Analysis of antibody specificity. (A) Competitive ELISA to determine specificity of the antibody response. Serial dilutions of immune sera were mixed with a constant amount of MAb prior to incubation with plate-bound Δ123. The reciprocal dilutions of serum required for 50% inhibition (ID₅₀) relative to MAb binding in the absence of sera are shown. (B) Reactivity of serum to HVR1 peptide. Plate-bound genotype 1a H77c HVR1 peptide was used to capture antibodies present in the immune serum. Antibody titers were calculated as the reciprocal dilution of serum required for a 10-fold increase over background binding. (C) Competitive ELISA to determine specificity of the antibody response to HVR1 MAb36. Serial dilutions of immune serum were added to a constant amount of MAb36 prior to incubation with plate-bound Δ123. The reciprocal dilution of serum required for 50% inhibition was calculated using binding of MAb in the absence of serum as 100% binding. The dotted line in panels A to C represents the lower limit of detection for the assay.

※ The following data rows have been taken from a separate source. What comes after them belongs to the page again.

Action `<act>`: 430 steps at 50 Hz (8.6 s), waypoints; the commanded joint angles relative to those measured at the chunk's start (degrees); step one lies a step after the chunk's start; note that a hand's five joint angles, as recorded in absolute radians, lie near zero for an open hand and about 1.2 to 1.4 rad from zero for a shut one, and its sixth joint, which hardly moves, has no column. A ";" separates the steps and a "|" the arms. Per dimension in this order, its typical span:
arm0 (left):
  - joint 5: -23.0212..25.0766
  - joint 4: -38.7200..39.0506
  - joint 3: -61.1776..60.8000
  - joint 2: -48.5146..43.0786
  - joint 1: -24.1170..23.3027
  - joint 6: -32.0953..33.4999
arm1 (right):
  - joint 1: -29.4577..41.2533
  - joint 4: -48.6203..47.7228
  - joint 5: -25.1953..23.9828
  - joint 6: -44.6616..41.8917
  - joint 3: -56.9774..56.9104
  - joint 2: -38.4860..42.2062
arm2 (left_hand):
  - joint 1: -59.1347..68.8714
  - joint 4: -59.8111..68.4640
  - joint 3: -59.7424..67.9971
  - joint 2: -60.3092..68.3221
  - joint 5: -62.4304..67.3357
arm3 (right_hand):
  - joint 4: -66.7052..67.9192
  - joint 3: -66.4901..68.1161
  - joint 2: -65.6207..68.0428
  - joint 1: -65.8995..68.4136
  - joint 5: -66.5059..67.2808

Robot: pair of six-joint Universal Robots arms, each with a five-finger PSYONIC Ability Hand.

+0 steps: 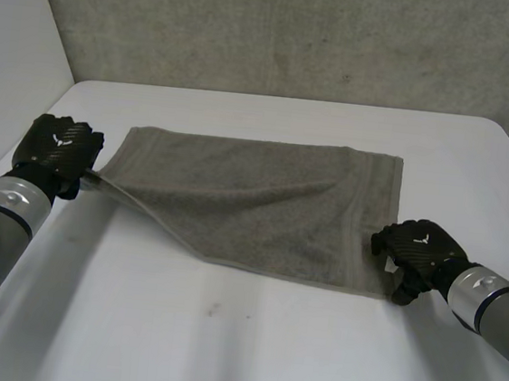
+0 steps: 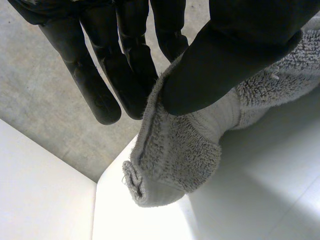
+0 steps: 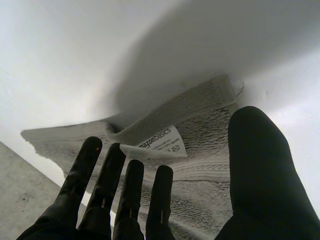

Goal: Fold the towel.

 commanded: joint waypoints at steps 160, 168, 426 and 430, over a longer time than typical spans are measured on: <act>1.61 -37.64 20.80 -12.92 -2.35 26.61 | 6.45 33.71 22.58 -21.93 -29.59 4.87 | 10.97 10.20 10.29 10.24 10.29 | 48.18 48.01 48.39 53.04 49.16; -2.51 -29.55 51.35 -21.72 -6.13 14.26 | 8.82 19.85 24.70 -9.11 -52.27 10.96 | 10.97 10.20 10.29 10.24 10.29 | 48.18 48.01 48.39 53.04 49.16; 18.74 -8.87 39.64 -37.82 -9.82 -16.89 | 6.27 10.85 5.28 6.12 -19.97 -36.24 | -45.00 -45.77 -45.68 -45.73 -45.68 | 48.18 48.01 48.39 53.04 49.16; 19.10 -9.93 39.65 -36.94 -10.17 -17.25 | 6.89 10.85 5.10 6.21 -19.88 -35.98 | -53.09 -53.87 -53.78 -53.82 -53.78 | 48.18 48.01 48.39 53.04 49.16</act>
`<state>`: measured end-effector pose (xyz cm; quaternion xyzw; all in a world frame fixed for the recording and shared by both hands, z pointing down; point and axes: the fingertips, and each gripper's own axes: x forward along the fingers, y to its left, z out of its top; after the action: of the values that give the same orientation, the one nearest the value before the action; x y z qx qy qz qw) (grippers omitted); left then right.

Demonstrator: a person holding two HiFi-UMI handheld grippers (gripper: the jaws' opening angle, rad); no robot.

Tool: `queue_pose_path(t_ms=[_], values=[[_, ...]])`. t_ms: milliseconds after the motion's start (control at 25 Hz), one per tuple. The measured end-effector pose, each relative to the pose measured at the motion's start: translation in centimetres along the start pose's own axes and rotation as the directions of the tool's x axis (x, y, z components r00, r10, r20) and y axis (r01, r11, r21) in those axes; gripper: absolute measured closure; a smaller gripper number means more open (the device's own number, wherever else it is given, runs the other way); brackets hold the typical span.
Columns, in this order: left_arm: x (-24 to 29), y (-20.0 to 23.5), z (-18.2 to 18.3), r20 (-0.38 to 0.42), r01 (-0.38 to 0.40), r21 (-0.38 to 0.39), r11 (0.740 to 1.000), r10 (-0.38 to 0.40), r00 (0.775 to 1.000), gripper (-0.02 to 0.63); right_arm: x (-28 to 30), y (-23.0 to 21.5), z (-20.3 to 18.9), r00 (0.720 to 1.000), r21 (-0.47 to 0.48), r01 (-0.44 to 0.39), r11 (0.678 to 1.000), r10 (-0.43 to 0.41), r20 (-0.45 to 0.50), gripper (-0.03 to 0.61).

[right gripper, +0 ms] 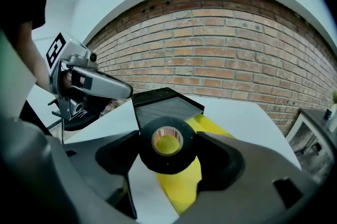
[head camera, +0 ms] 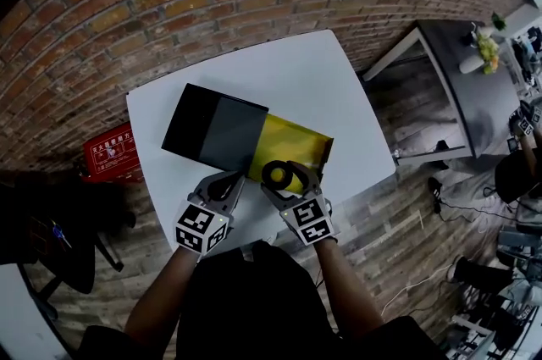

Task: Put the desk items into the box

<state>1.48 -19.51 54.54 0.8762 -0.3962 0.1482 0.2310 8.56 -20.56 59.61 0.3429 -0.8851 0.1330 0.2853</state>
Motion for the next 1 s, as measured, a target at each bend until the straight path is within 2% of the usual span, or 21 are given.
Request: queue_pose_path(t_ms=[440, 680, 1000], values=[[4.7, -1.1, 0.8, -0.012, 0.037, 0.008, 0.999, -0.037, 0.999, 0.601, 0.8, -4.0, -1.5, 0.997, 0.086, 0.074, 0.994, -0.072, -0.030, 0.233], [5.8, -0.5, 0.9, -0.021, 0.016, 0.003, 1.000, -0.016, 1.000, 0.601, 2.8, -6.3, -1.7, 0.992, 0.127, 0.116, 0.985, -0.110, -0.057, 0.233], [7.1, 0.4, 1.5, -0.015, -0.011, -0.005, 1.000, 0.011, 1.000, 0.601, 5.9, -8.0, -1.3, 0.989, 0.119, 0.133, 0.984, -0.124, -0.078, 0.233]])
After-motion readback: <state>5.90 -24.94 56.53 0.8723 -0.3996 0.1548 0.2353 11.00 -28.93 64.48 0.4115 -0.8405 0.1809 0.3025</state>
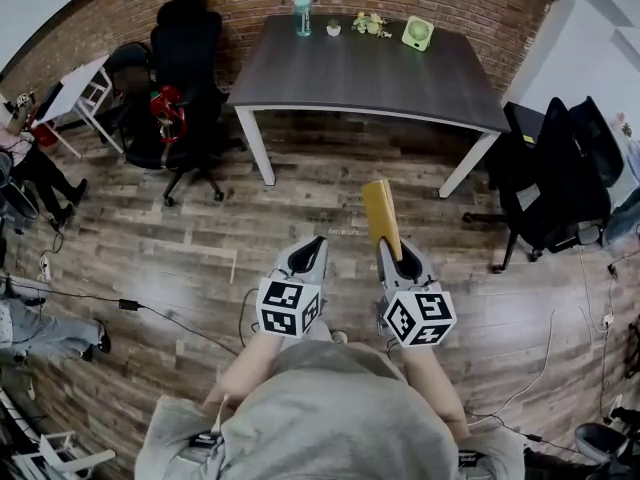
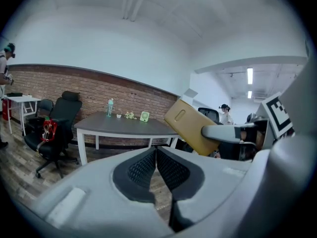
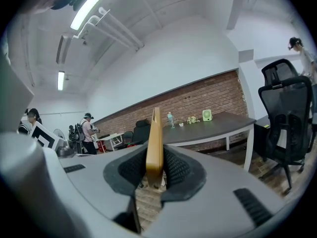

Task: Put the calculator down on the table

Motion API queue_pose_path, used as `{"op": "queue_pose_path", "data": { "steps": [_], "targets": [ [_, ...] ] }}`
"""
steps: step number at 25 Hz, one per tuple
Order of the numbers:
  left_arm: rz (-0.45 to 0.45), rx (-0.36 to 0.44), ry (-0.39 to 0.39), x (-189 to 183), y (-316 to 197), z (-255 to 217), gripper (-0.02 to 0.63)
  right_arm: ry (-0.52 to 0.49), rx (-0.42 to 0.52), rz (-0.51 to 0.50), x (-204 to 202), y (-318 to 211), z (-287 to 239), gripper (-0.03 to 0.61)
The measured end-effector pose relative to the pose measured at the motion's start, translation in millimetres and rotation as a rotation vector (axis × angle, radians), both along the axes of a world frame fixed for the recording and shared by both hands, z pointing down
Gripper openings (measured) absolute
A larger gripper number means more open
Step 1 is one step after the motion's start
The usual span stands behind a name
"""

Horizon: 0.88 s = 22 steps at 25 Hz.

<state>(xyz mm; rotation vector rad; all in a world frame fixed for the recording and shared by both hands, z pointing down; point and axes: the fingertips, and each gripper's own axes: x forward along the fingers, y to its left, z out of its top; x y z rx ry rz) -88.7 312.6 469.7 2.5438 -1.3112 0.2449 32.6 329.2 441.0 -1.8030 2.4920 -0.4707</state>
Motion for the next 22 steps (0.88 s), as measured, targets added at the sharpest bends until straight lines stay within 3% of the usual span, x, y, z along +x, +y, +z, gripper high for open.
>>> {"op": "queue_pose_path", "data": {
  "steps": [12,22],
  "targets": [
    [-0.009,-0.011,-0.001,2.4,11.4,2.3,0.021,-0.007,-0.013,-0.004,4.6,4.6,3.3,0.083],
    [-0.008,-0.019,0.015,8.1,-16.7,8.4,0.021,-0.021,-0.010,0.010,14.9,-26.1,6.9,0.083]
  ]
}}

Statistical analysis for panels A to C was performed using a Kruskal-Wallis test followed by Dunn’s multiple-comparison test in GraphPad Prism (v. 9). *, P ≤ 0.05; **, P ≤ 0.01; ***, P ≤ 0.001; ****, P ≤ 0.0001. The horizontal bars indicate the mean titers.

FIG 6

(A) Ability of immune sera to inhibit the binding of homologous H77c RBD to CD81-LEL. Immune sera were precleared of interfering antibodies and incubated with H77c RBD before being added to CD81-LEL-coated plates. RBD binding was detected by E2-specific MAb H53 and HRP-conjugated secondary antibody, and the reciprocal dilution of serum required to inhibit E2-CD81 interaction by 50% and 80% was calculated. (B) Ability of immune serum to neutralize homologous genotype 1a pp virus. Serial dilutions of Δ123A7-S VLP, RBDA7-S VLP, or S VLP precleared sera were mixed with HCVpp (H77c, genotype 1a). Luciferase activity was measured, and the reciprocal dilution of serum required to achieve 50% and 80% neutralization was calculated. Statistical analysis for panels A and B was performed using a Kruskal-Wallis test followed by Dunn’s multiple-comparison test in GraphPad Prism (v. 9). *, P ≤ 0.05; **, P ≤ 0.01; ***, P ≤ 0.001. The horizontal bars indicate the mean titers. (C) Ability of sera to neutralize diverse HCV genotypes. Serial dilutions of precleared Δ123A7-S VLP, RBDA7-S VLP, or S VLP sera or MAb24 miniperm (7 μg/mL) were mixed with either HCVpp (genotype 1a) or HCVcc (genotypes 2 to 7). Luciferase activity was measured, and the reciprocal dilution of serum required to achieve 50% neutralization was calculated. The data were derived from three independent experiments performed in triplicate, with bars representing the means and error bars showing SEM. In panels A to C, the dotted line represents the lower limit of detection of the assay.

FIG 7

Binding and neutralizing titers for individual animals vaccinated with either Δ123A7-S VLPs, RBDA7-S VLPs, or S VLPs. Titers generated against homologous genotype 1a (H77c) (A) and heterologous genotype 2a (J6) and genotype 3a (S52) (B) were plotted in a heat map. Higher titers are represented by increasingly darker tone. A white box indicates activity below the level of detection for that assay. An “X” indicates that the experiment was not conducted.